Government investment in infrastructure has largely driven Tanzania’s increasing public debt—from US$40 billion in 2024 to US$44 billion in 2025 (48.6% of GDP), and it is projected to reach US$46 billion in 2026 (48.4% of GDP).148 Rising debt-service costs and election-related spending could strain public finances. To help address these challenges, the government, with IMF support, is implementing tax reforms to boost revenue. However, the rising debt burden may lead to increased interest payments and place further pressure on economic stability.
In addition, Tanzania is expected to maintain a modest current-account deficit. However, political uncertainty around the 2025 elections may lead to a gradual depreciation of the Tanzanian shilling, with the currency projected to trade at 2,555 per US dollar by the end of 2025 and further weaken by 0.3% to 2,563 per US dollar in 2026.149 While the Bank of Tanzania may intervene to slow the shilling’s decline, such actions could deplete foreign reserves.
Inflation has remained relatively stable, averaging 3.1% in 2024. Nonetheless, rising food prices are anticipated to push inflation to 3.4% by the end of 2025—its highest level since June 2023—before easing to 3.3% in 2026150 as fuel and transport costs decrease due to lower crude oil and global commodity prices. Despite these favorable trends, inflation remains susceptible to global commodity-price changes, geopolitical tensions, and supply chain disruptions linked to climate change.

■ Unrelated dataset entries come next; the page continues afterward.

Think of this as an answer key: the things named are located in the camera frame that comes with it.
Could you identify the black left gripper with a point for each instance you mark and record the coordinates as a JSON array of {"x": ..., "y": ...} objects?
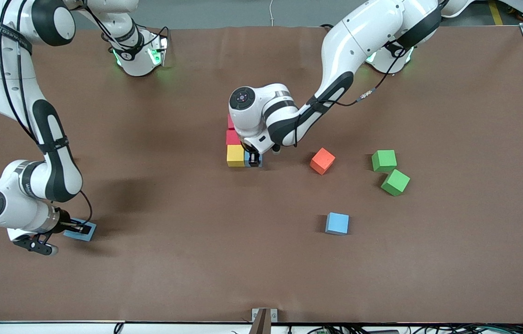
[{"x": 253, "y": 158}]

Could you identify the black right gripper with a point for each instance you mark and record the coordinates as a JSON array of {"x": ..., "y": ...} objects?
[{"x": 63, "y": 220}]

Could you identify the blue foam cube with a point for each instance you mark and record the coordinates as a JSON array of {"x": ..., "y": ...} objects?
[
  {"x": 246, "y": 163},
  {"x": 82, "y": 237},
  {"x": 337, "y": 223}
]

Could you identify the yellow foam cube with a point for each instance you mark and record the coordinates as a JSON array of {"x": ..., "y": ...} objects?
[{"x": 235, "y": 156}]

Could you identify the red foam cube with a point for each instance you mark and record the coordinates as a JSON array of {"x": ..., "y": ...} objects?
[{"x": 232, "y": 138}]

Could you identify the crimson foam cube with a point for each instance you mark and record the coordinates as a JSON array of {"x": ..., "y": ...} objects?
[{"x": 230, "y": 123}]

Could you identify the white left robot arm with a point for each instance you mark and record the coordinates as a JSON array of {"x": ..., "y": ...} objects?
[{"x": 256, "y": 123}]

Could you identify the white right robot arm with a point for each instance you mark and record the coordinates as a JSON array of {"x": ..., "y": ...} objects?
[{"x": 17, "y": 215}]

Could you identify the orange foam cube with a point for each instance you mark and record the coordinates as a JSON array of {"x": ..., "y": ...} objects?
[{"x": 322, "y": 161}]

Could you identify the brown table mat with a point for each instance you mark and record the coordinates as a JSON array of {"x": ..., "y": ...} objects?
[{"x": 196, "y": 255}]

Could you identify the green foam cube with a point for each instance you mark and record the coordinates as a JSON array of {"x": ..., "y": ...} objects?
[
  {"x": 384, "y": 160},
  {"x": 395, "y": 182}
]

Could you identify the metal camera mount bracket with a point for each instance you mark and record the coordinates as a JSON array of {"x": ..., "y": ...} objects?
[{"x": 263, "y": 324}]

In response to the moderate inflation environment, lending rates have been declining, falling to 15.2% in 2025 from 15.5% in 2024, with further reductions projected in 2026.151 This trend is largely due to the Bank of Tanzania lowering its benchmark rate from 6.0% to 5.8% in 2025.152 If inflation remains subdued, there is scope for additional rate reductions, potentially reaching 5.5% by the end of 2026.153 Lower lending rates are likely to encourage borrowing and stimulate economic activity, but they may also contribute to further depreciation of the shilling and add to inflationary pressures.